The last time Myriam Cherif saw her son Peter, 23, was in May 2004, when the two of them stood at the elevator on the fifth floor of the gritty public-housing project where they lived, just north of Paris. Myriam, 48, was born in Tunisia, moved to France when she was 8 and became a French citizen. Peter's father, who died when the boy was 14, was a Catholic from the French Antilles in the Caribbean. But Peter took a different path. In 2003 he converted to Islam and became a devout Muslim. He took to wearing loose trousers and a long tunic instead of blue jeans and repeatedly told Myriam that she should wear the traditional Muslim head scarf. And then one day last spring, Peter told his mother he was heading off to Syria to study Arabic and the Koran.
At first, Peter e-mailed his mother every couple of days, sending her snapshots and news of his studies in Damascus. Last July he told her he was headed for a "spiritual retreat" and would be out of touch for a while. She heard nothing until December, when she received a brief phone call from a French government official who told her that Peter had been captured by U.S. soldiers in the Iraqi city of Fallujah.
Today Peter, one of five French citizens captured by U.S. forces in Iraq, is being held at Abu Ghraib prison outside Baghdad, family members say. More than a year since she last heard from her son, Myriam Cherif is still trying to understand how, in the streets and cafés of Paris, Peter and other young Muslims like him were lured into giving up their lives in the West and pursuing jihad. "They saw aggressive, violent images on the Internet and asked questions about why Muslims were suffering abroad while European countries were doing nothing," she says. "It's like they set off a bomb in their heads."
Since 9/11, the Bush Administration has argued that the best way to prevent further attacks by al-Qaeda and its sympathizers is to fight Islamic extremists on their turf, in places like Afghanistan and Iraq, before they make it to the West.
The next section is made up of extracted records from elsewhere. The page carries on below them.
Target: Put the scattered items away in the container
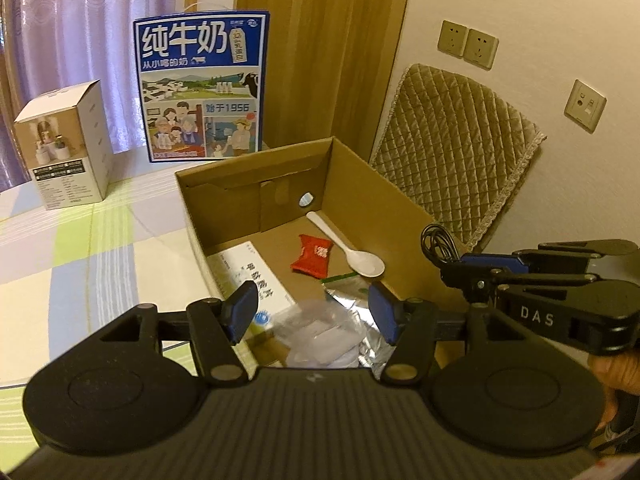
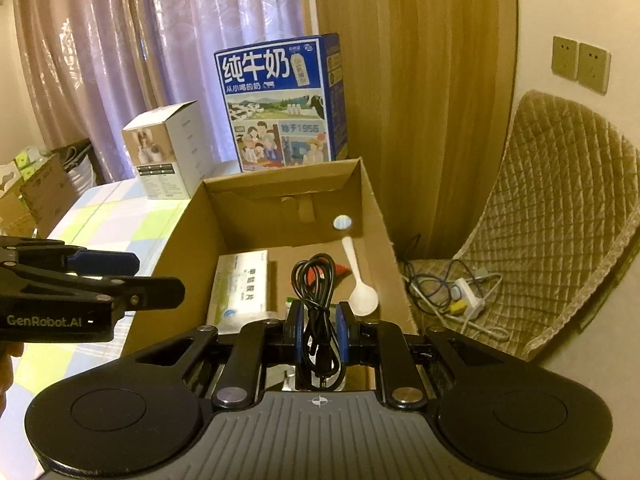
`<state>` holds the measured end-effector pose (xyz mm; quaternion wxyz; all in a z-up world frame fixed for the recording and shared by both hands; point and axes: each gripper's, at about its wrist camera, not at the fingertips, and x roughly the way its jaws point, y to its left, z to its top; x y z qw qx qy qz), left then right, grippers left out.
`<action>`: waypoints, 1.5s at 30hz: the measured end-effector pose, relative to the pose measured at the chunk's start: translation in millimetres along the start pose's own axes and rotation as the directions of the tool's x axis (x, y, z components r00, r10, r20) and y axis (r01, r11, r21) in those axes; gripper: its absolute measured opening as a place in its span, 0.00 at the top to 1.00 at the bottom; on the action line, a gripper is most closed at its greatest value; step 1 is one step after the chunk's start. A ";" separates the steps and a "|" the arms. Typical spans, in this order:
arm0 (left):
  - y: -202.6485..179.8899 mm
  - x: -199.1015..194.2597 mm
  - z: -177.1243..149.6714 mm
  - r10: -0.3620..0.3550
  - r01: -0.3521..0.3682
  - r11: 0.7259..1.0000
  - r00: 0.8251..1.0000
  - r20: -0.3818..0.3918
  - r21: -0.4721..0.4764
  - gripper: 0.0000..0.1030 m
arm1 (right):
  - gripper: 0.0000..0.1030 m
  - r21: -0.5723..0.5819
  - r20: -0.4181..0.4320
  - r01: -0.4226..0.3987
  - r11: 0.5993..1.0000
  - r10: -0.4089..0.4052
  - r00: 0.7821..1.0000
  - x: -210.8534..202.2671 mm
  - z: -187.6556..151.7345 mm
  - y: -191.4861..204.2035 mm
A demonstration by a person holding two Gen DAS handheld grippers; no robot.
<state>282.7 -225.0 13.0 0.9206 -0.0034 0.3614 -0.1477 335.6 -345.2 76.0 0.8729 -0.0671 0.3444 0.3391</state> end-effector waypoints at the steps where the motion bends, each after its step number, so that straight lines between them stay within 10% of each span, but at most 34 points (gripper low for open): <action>1: 1.7 -1.3 -1.1 0.001 -0.001 1.000 1.000 0.000 -0.002 0.43 | 0.87 0.002 0.000 -0.004 1.000 0.004 1.000 0.4 -0.1 1.2; 5: 5.9 -6.1 -4.4 0.008 -0.008 1.000 1.000 0.000 -0.003 0.39 | 0.86 0.020 0.024 -0.020 1.000 0.019 1.000 -0.5 4.1 4.9; 9: 8.0 -11.3 -6.7 0.012 -0.012 1.000 1.000 0.002 0.000 0.27 | 0.42 0.038 0.044 -0.015 0.999 0.014 0.999 -4.3 7.8 6.3; 18: 5.6 -34.0 -18.9 0.066 -0.066 0.998 0.998 0.000 -0.012 0.08 | 0.36 0.060 0.060 0.005 0.998 -0.008 0.998 -30.2 2.9 4.5; 28: -24.9 -88.8 -42.4 0.105 -0.105 0.993 0.994 0.008 -0.053 0.01 | 0.04 0.008 0.030 0.018 1.000 -0.018 0.999 -99.3 -15.3 22.4; 45: -75.1 -192.1 -88.5 0.108 -0.103 0.983 0.994 0.029 -0.151 0.01 | 0.02 0.003 0.013 0.046 0.999 -0.047 0.999 -203.8 -64.1 38.8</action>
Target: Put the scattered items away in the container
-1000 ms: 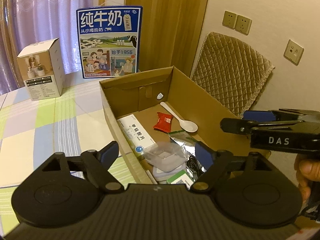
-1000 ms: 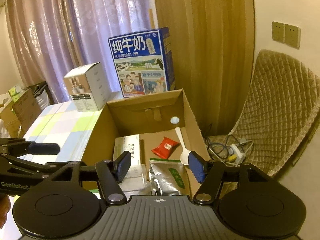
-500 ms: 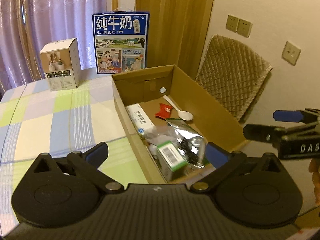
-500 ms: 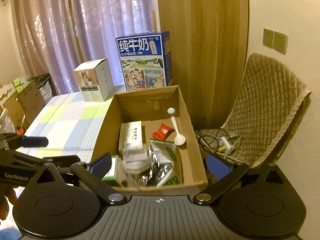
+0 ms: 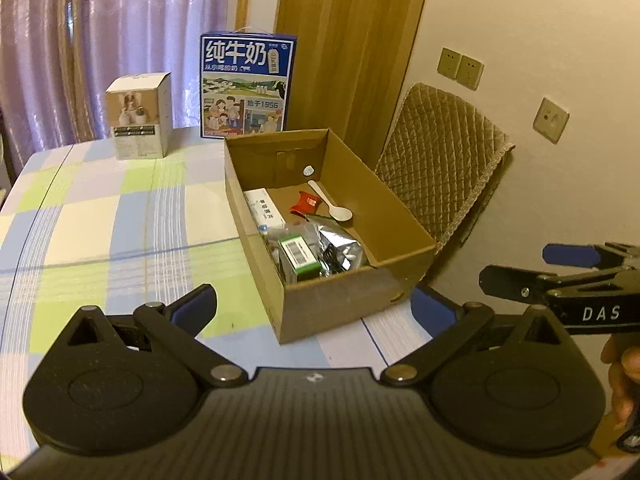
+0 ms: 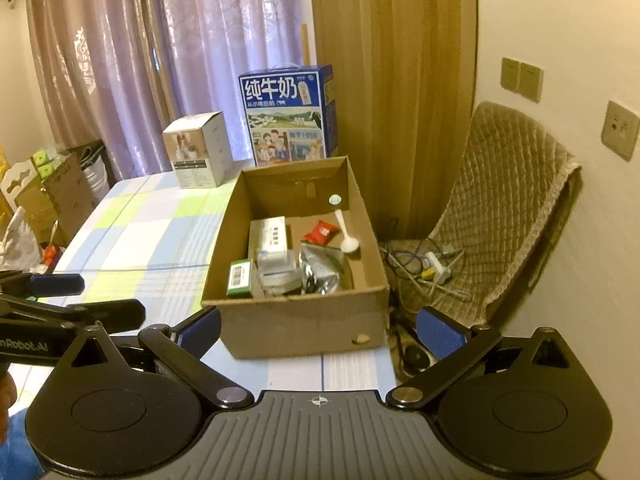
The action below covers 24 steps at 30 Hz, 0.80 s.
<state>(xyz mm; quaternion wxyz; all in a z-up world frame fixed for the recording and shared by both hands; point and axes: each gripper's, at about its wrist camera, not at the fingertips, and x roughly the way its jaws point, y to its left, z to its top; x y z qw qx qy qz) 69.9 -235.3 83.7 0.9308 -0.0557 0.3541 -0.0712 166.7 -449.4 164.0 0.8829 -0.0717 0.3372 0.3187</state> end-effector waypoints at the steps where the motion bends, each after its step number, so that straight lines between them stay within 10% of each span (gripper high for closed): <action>1: -0.4 -4.4 -2.2 0.006 -0.006 1.000 1.000 -0.002 -0.010 0.01 | 0.02 -0.004 0.001 0.002 1.000 -0.002 1.000 -4.9 -2.5 1.0; 24: -8.6 -33.7 -28.4 0.042 -0.043 0.997 0.999 -0.019 -0.061 0.01 | 0.02 0.011 -0.018 -0.019 1.000 0.019 1.000 -47.7 -30.4 10.2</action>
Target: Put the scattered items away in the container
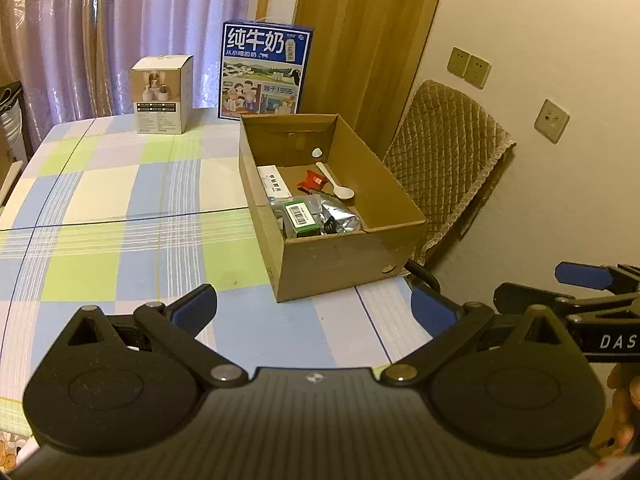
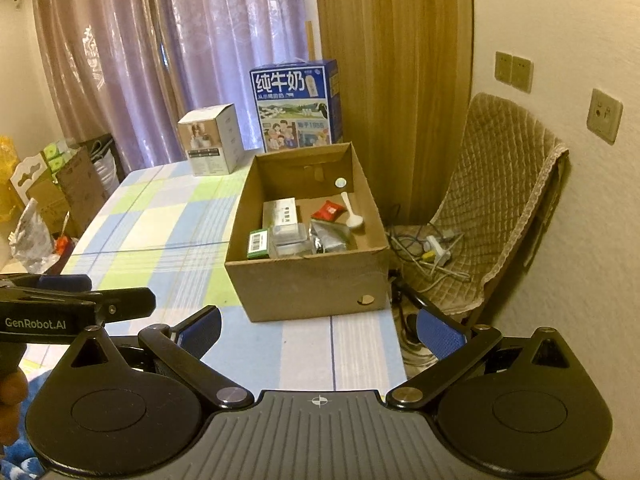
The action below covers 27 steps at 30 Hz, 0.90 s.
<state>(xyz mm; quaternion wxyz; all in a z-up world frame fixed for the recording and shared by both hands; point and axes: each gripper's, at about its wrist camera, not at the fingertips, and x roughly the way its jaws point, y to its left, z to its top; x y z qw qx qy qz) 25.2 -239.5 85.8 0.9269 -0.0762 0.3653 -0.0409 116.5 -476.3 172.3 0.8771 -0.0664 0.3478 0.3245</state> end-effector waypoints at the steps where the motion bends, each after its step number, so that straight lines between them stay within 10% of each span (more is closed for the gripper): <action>1: 0.3 0.5 -0.1 0.005 -0.005 1.000 1.000 0.000 0.000 0.01 | 0.02 0.001 -0.001 -0.001 1.000 0.001 1.000 0.4 0.0 -0.4; 27: 2.7 6.5 0.6 0.038 -0.038 0.999 0.999 -0.002 -0.002 0.01 | 0.02 -0.002 -0.016 -0.013 1.000 0.013 1.000 11.9 3.0 2.2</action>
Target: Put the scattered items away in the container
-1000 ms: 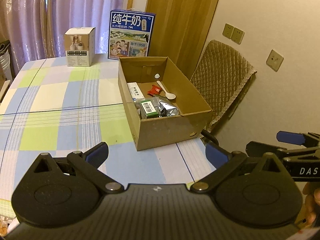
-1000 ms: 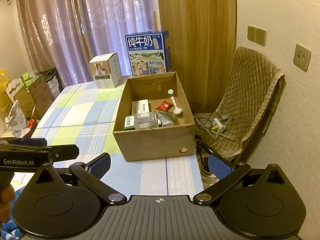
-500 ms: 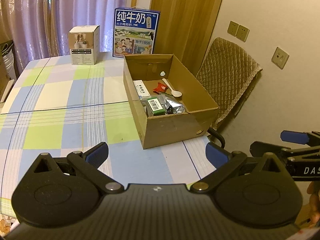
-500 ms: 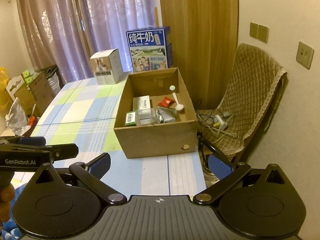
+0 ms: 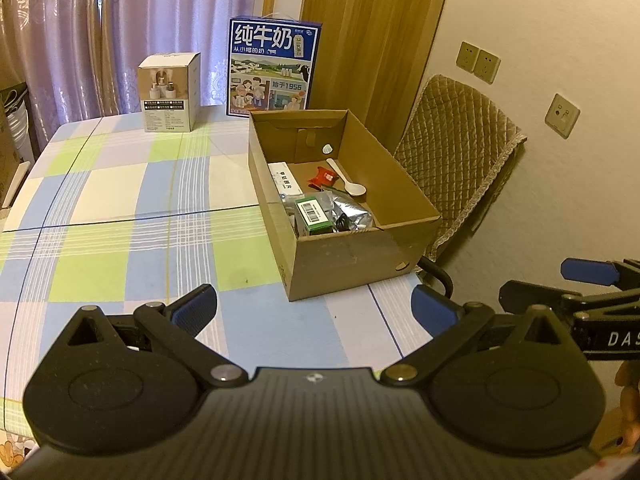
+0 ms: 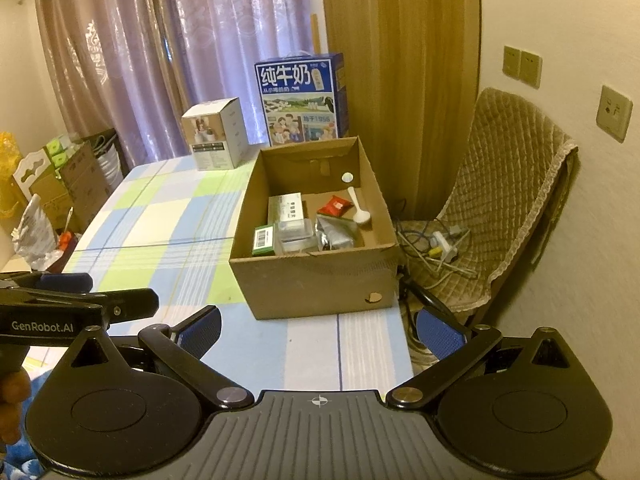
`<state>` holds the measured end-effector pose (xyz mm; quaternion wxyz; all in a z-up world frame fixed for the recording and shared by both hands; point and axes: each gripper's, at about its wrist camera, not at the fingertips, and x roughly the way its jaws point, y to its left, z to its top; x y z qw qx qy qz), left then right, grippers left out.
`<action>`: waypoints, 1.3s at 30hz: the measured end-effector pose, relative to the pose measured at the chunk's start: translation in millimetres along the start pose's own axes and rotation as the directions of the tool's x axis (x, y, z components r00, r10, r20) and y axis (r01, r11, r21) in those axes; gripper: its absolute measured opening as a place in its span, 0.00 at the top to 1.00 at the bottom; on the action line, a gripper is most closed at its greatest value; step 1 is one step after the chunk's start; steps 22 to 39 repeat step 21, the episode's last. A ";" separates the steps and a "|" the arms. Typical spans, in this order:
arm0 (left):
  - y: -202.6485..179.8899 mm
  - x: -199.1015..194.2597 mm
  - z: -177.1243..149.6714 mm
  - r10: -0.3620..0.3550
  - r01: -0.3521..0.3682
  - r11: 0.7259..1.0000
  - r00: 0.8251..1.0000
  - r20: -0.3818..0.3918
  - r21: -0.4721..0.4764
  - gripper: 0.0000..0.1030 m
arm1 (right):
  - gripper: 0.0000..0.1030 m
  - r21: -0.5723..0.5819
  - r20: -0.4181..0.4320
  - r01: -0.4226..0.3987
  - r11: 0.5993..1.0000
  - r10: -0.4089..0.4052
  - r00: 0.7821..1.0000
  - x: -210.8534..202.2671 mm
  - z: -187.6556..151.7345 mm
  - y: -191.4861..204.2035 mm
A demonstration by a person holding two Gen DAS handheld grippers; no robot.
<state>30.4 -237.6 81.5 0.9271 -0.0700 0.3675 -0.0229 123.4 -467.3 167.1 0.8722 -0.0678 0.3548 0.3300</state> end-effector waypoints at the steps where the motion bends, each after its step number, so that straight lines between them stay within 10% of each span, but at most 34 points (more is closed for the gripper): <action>1: 0.1 -0.1 0.0 -0.001 0.001 1.000 1.000 0.000 -0.001 0.01 | 0.02 -0.001 0.000 0.000 1.000 0.000 1.000 0.3 0.2 0.0; 39: -2.2 0.1 -1.3 -0.008 0.007 1.000 0.999 0.034 0.018 0.01 | 0.02 -0.009 -0.001 0.001 1.000 -0.001 1.000 1.5 1.2 1.6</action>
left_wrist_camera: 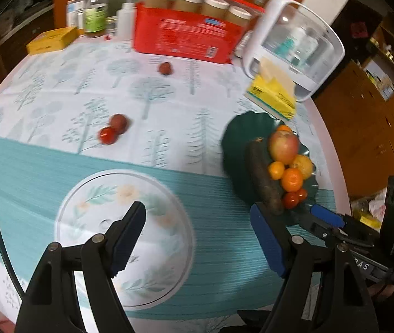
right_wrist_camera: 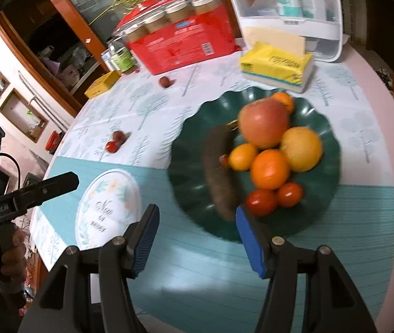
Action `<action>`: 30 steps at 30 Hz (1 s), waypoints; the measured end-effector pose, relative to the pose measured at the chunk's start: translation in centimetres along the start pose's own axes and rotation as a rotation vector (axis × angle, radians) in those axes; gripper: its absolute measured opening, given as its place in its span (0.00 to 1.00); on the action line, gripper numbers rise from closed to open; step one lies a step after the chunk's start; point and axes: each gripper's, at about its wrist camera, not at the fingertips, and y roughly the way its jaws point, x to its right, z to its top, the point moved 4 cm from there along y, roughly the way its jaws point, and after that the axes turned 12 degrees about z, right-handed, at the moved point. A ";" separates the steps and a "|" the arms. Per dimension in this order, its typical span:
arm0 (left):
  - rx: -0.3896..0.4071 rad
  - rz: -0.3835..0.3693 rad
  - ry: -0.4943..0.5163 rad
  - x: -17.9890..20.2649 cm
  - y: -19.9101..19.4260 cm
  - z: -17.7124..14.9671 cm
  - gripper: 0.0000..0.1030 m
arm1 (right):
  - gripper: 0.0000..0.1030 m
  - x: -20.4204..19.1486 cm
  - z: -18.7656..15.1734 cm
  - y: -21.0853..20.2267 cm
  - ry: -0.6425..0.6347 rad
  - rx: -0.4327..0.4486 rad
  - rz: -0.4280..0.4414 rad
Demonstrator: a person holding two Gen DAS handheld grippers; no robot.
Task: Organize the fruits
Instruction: 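Withdraw both tools from the plate toward the remaining fruit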
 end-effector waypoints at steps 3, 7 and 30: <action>0.003 0.015 -0.027 -2.2 -0.4 -0.5 0.74 | 0.56 -1.4 -0.7 0.7 -0.006 -0.018 0.008; 0.009 0.025 -0.043 -5.0 -1.1 -0.7 0.74 | 0.56 -3.2 -1.5 1.8 -0.006 -0.030 0.010; -0.037 0.105 0.132 -17.7 -0.6 7.2 0.77 | 0.56 -14.4 0.5 11.2 0.021 0.080 -0.010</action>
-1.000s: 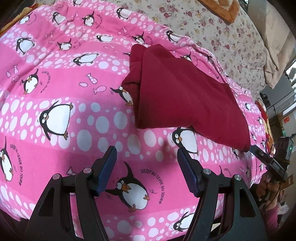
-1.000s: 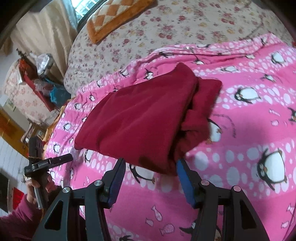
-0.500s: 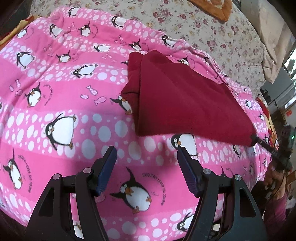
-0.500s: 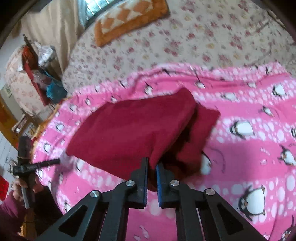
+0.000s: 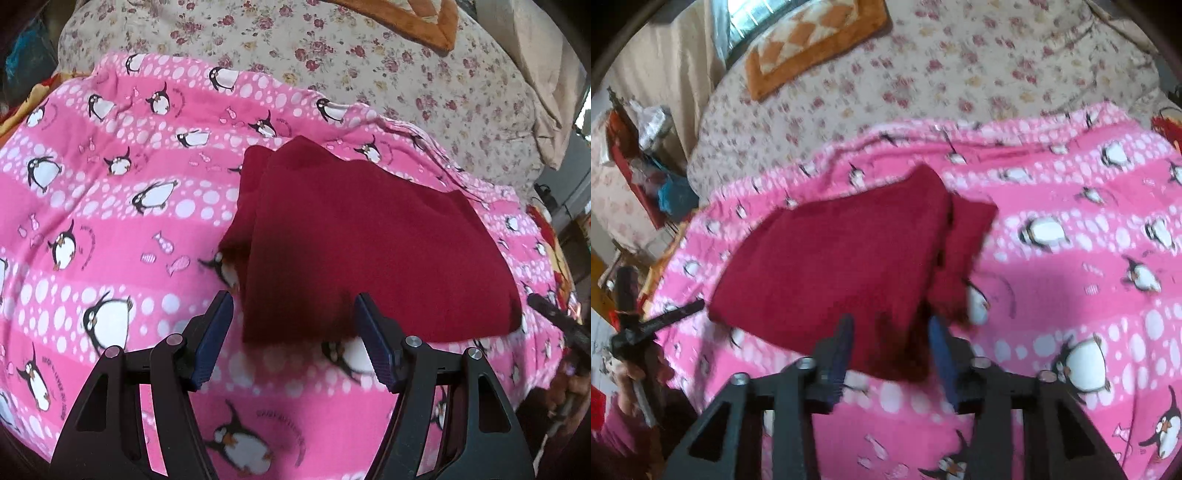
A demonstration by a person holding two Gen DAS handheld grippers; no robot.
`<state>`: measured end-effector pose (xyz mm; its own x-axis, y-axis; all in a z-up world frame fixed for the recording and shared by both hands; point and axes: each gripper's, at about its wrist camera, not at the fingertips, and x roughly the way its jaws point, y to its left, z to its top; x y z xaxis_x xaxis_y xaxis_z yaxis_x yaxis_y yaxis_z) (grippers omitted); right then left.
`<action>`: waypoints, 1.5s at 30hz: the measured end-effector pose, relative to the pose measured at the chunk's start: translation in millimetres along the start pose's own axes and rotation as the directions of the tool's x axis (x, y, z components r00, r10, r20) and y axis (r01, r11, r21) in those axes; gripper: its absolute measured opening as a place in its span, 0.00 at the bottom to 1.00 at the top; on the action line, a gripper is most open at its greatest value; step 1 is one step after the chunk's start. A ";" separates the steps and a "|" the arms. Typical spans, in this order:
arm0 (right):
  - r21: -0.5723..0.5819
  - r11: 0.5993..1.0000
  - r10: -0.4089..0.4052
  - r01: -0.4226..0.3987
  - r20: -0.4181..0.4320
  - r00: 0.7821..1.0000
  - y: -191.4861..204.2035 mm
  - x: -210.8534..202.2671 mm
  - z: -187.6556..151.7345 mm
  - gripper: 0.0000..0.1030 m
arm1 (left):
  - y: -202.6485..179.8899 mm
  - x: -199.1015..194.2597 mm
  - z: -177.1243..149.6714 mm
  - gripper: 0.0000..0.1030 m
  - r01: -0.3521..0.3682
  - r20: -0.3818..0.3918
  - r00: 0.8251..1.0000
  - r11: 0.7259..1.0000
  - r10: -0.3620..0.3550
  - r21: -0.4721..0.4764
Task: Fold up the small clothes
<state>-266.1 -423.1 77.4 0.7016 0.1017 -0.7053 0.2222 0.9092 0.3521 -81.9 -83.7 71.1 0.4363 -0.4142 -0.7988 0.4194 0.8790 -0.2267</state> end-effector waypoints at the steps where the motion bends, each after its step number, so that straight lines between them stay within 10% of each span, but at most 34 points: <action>1: -0.013 1.000 0.013 -0.013 0.009 1.000 7.0 0.2 5.6 0.40 | -2.7 2.4 1.9 0.66 -0.013 0.007 1.000 1.000 0.013 0.001; 9: -0.067 0.998 0.018 -0.019 -0.014 1.000 42.2 51.6 44.6 0.40 | -6.7 34.9 3.2 0.66 -0.107 -0.011 0.994 0.994 0.107 -0.002; 16: -0.096 0.988 -0.133 0.123 -0.105 0.986 24.4 120.0 61.3 0.40 | -6.4 44.8 0.9 0.66 -0.109 -0.008 0.994 0.994 0.109 -0.004; 23: -0.062 0.983 -0.179 0.174 -0.103 0.978 30.1 107.0 76.4 0.40 | -2.8 46.7 -1.0 0.67 -0.082 0.010 0.997 0.996 0.082 -0.018; 36: -0.298 0.953 -0.003 -0.043 -0.152 0.988 146.8 157.2 77.6 0.40 | 11.5 46.2 -2.2 0.67 0.022 0.022 1.000 0.998 -0.020 -0.056; 45: -0.378 0.925 -0.048 -0.033 -0.204 0.978 193.0 243.7 93.9 0.40 | 18.1 50.4 -0.5 0.74 0.074 0.019 0.997 0.995 -0.073 -0.064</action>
<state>11.4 -260.8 31.3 0.5373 0.1380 -0.8320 -0.0738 0.9904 0.1167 -52.8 -88.6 26.4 0.4198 -0.4814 -0.7694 0.3983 0.8595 -0.3204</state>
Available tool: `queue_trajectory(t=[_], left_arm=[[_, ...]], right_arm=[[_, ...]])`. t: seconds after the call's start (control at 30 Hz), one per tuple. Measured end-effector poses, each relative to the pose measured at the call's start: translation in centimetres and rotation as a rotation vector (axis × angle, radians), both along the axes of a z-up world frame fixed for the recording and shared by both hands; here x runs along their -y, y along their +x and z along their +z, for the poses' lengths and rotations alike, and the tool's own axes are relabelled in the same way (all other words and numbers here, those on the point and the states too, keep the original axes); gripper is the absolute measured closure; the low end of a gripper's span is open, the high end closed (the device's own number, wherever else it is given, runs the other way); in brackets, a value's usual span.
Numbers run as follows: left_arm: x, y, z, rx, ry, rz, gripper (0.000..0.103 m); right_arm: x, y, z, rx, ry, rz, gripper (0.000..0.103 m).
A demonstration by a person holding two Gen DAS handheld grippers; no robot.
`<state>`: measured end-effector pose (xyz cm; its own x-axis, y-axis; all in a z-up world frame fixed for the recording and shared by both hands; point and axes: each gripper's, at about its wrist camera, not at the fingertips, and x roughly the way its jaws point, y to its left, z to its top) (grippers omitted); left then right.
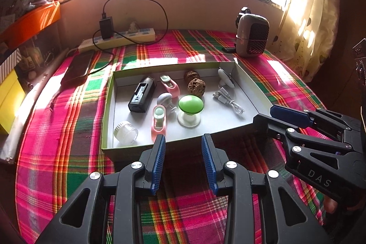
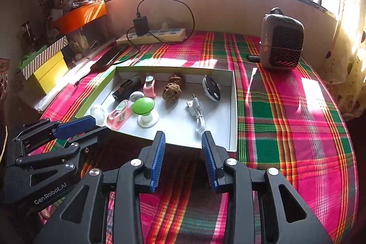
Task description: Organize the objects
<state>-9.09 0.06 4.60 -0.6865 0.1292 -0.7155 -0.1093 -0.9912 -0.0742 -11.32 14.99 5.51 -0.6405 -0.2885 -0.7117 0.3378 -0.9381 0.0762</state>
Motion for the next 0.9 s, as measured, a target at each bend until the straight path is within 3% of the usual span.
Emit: queue_trajectory(t=[0.53,0.67,0.9], left_arm=[[1.4,4.0,-3.4,0.093,-0.02,0.049,0.072],[1.2,4.7,-4.1,0.106,-0.032,0.042,0.072],[0.8,5.6,-4.1,0.09,-0.045,0.059,0.072]], right_arm=[[-0.4,4.0,-3.7,0.095,0.086,-0.051,0.068],[-0.4,4.8,-4.2,0.104,0.099,-0.065,0.05],[-0.6,6.2,-4.4,0.094,0.102,-0.095,0.05]])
But among Europeans, the suicide bombings in London on July 7 of this year, which were carried out by four British citizens, shattered any lingering illusions that the threat can be kept from their shores. In a videotaped message released last week on al-Jazeera, Osama bin Laden's deputy, Ayman al-Zawahiri, claimed responsibility for the London attacks--the first public acknowledgment that the bombers may have received support and assistance from al- Qaeda operatives. In Europe the message was a chilling reminder that the enemy is within. Jihadist networks are increasingly drawing on a pool of young Muslims living in cities all over Europe--including many who were born and raised in the affluence and openness of the West, products of the very democracies they are determined to attack.